#### [TASK REQUIREMENTS]
Taking the line with "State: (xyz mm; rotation" as the first and the line with "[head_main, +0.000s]" as the last, set down exactly every line in that range from the entries below, and no more.

#### [AVAILABLE DATA]
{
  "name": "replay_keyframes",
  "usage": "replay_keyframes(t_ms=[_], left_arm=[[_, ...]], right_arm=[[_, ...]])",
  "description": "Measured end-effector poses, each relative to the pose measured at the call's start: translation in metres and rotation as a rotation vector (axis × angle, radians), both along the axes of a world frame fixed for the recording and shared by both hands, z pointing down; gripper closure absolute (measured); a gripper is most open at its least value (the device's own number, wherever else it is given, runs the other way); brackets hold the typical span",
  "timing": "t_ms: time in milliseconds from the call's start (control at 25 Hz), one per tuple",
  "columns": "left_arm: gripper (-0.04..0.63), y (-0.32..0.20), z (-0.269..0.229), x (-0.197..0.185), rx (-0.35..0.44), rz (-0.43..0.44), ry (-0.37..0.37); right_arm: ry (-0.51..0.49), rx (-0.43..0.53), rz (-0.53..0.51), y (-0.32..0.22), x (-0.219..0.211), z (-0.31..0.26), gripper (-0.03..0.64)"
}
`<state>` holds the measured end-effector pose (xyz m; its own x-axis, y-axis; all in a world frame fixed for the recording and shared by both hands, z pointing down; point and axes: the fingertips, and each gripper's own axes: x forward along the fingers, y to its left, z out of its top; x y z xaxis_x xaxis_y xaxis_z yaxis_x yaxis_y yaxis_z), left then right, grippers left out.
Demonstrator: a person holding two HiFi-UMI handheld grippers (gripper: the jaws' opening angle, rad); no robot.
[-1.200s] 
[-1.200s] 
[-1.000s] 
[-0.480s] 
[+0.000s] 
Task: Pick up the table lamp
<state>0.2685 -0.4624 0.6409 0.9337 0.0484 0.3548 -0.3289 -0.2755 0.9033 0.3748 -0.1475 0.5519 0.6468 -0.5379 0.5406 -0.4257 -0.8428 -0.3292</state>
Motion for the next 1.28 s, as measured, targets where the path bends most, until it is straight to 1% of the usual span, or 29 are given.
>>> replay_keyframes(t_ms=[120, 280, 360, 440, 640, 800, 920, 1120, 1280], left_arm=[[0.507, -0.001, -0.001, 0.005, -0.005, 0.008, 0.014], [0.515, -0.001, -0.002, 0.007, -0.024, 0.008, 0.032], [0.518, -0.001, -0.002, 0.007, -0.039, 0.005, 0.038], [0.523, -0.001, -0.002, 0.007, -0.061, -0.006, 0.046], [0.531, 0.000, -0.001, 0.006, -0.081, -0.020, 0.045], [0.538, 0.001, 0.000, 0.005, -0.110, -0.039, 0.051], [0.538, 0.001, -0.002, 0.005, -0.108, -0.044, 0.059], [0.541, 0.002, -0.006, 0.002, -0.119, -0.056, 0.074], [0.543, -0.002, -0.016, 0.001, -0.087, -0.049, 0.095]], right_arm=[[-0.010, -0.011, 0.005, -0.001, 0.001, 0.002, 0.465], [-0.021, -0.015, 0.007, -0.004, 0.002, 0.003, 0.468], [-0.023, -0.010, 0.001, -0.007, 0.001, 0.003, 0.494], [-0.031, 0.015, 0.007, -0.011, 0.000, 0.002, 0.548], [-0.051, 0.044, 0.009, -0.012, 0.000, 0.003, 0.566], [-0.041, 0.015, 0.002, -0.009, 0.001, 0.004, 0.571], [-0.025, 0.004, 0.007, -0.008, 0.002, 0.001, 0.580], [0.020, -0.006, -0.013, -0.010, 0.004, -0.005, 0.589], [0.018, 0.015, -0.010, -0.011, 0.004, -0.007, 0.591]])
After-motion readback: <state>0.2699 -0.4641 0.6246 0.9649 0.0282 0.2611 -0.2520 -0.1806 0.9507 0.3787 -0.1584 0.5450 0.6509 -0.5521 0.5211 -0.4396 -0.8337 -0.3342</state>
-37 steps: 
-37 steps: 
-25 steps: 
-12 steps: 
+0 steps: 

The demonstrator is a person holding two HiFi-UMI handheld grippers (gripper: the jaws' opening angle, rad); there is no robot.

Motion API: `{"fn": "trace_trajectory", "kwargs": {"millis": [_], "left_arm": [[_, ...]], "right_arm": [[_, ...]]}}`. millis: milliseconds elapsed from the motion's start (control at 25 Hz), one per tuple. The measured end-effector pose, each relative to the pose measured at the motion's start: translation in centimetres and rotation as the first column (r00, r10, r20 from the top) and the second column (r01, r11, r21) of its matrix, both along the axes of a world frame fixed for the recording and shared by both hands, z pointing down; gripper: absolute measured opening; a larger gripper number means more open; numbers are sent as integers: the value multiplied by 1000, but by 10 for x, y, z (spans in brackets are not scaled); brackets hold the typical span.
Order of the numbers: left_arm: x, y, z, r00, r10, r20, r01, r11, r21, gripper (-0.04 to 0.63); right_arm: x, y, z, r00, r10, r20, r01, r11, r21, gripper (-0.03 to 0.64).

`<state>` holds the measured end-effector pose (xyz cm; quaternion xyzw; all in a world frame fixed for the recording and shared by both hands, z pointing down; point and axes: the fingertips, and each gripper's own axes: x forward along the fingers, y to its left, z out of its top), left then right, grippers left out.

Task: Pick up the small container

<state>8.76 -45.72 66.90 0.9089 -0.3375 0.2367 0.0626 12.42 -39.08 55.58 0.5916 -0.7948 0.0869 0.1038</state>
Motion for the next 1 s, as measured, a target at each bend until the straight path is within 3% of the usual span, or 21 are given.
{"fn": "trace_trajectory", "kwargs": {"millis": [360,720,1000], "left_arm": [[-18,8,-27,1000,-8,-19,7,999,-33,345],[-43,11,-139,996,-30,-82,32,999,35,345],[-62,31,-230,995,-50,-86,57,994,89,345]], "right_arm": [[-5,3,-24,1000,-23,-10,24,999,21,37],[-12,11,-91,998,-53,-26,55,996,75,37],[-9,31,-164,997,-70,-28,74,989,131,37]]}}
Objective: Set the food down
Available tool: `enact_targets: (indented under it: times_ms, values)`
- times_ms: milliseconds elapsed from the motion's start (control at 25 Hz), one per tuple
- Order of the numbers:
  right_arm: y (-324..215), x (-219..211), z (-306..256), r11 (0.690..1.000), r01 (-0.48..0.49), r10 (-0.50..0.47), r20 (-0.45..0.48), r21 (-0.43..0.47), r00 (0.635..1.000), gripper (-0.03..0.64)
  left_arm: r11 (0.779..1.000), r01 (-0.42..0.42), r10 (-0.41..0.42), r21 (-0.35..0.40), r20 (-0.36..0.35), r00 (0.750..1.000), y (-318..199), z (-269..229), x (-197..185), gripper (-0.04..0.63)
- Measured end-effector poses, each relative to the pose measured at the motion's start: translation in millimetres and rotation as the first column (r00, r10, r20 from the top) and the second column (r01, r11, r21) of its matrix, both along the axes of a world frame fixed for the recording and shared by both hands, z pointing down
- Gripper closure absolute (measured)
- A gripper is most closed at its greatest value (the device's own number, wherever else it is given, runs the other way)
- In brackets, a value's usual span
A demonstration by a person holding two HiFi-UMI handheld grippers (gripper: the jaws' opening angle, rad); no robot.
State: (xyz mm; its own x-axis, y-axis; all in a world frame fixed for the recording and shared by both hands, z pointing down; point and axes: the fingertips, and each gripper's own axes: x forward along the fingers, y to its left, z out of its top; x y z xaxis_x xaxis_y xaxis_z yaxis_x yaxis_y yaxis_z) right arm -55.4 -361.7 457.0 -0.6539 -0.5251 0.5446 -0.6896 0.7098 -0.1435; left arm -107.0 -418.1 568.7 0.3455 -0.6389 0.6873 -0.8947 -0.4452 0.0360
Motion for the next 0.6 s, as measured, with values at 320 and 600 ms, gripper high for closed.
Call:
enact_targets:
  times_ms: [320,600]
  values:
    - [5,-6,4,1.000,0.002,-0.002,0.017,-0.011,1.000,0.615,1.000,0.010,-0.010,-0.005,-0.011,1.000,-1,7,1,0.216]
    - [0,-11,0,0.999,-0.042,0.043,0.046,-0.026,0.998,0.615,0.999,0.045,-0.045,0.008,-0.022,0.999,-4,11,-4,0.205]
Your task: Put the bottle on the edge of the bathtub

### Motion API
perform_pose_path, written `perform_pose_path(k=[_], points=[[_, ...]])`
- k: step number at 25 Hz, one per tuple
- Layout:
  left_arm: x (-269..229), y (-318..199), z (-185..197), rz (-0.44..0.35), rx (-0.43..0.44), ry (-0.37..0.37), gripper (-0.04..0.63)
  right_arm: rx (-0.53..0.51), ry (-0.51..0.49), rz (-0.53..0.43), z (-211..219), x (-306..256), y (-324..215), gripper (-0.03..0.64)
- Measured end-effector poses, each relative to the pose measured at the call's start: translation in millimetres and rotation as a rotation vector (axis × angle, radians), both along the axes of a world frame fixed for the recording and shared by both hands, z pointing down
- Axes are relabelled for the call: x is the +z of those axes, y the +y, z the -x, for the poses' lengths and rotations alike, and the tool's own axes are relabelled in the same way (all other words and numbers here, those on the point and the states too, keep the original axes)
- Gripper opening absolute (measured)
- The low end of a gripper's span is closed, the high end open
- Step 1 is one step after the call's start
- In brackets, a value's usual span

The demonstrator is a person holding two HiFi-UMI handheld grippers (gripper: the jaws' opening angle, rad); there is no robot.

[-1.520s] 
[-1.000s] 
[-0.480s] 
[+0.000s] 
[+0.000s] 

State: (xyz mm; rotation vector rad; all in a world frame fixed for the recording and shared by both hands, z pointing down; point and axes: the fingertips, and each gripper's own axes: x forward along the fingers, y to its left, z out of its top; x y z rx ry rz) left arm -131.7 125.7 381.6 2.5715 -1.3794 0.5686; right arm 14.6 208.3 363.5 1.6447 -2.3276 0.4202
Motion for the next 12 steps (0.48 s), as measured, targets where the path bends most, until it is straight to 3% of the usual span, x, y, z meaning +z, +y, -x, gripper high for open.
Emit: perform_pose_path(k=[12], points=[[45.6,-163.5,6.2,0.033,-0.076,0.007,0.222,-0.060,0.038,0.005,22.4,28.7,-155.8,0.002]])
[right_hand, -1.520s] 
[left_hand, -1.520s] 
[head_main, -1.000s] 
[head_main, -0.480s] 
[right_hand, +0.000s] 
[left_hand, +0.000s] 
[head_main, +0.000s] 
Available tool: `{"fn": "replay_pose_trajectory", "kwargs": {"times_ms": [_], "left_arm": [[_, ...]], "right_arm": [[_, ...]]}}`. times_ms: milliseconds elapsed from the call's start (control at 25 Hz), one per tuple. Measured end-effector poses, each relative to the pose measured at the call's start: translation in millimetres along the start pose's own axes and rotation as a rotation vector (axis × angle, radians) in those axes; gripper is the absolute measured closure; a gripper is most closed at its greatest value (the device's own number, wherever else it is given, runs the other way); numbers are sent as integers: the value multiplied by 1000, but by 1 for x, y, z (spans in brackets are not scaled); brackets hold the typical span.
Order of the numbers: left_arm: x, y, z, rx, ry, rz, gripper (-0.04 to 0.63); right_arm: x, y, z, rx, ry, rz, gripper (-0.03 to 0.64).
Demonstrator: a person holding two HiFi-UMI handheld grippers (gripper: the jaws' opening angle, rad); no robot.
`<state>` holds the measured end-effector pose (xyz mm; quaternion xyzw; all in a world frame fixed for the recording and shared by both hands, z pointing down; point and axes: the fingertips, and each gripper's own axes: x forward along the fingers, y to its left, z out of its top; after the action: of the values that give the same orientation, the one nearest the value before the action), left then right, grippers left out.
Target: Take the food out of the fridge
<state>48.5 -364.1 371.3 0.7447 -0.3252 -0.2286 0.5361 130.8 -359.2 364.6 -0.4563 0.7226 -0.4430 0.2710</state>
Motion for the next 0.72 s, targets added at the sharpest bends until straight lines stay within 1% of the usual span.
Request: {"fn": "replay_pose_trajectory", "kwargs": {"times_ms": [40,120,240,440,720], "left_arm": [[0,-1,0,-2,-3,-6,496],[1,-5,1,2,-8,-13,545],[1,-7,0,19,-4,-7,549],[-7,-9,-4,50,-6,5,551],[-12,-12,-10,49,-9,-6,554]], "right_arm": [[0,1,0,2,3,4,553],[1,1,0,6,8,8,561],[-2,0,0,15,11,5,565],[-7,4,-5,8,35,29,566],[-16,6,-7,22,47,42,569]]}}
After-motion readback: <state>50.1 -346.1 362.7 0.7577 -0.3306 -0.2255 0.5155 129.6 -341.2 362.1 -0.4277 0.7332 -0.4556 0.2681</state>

#### [SOLUTION]
State: (xyz mm; rotation vector rad; all in a world frame fixed for the recording and shared by both hands, z pointing down; point and axes: the fingertips, and each gripper's own axes: x forward along the fingers, y to its left, z out of its top; x y z rx ry rz) left arm -131.7 125.7 381.6 2.5715 -1.3794 0.5686; right arm 14.6 208.3 363.5 1.6447 -2.3276 0.4202
Motion for the next 12 steps (0.48 s), as measured, targets where the path bends most, until it is straight to 3% of the usual span, x, y, z meaning +z, +y, -x, gripper high for open.
Emit: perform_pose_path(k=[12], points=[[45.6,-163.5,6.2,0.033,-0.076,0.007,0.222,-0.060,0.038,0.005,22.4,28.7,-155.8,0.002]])
[right_hand, -1.520s] 
[left_hand, -1.520s] 
[head_main, -1.000s] 
[head_main, -0.480s] 
[right_hand, +0.000s] 
[left_hand, +0.000s] 
[head_main, +0.000s] 

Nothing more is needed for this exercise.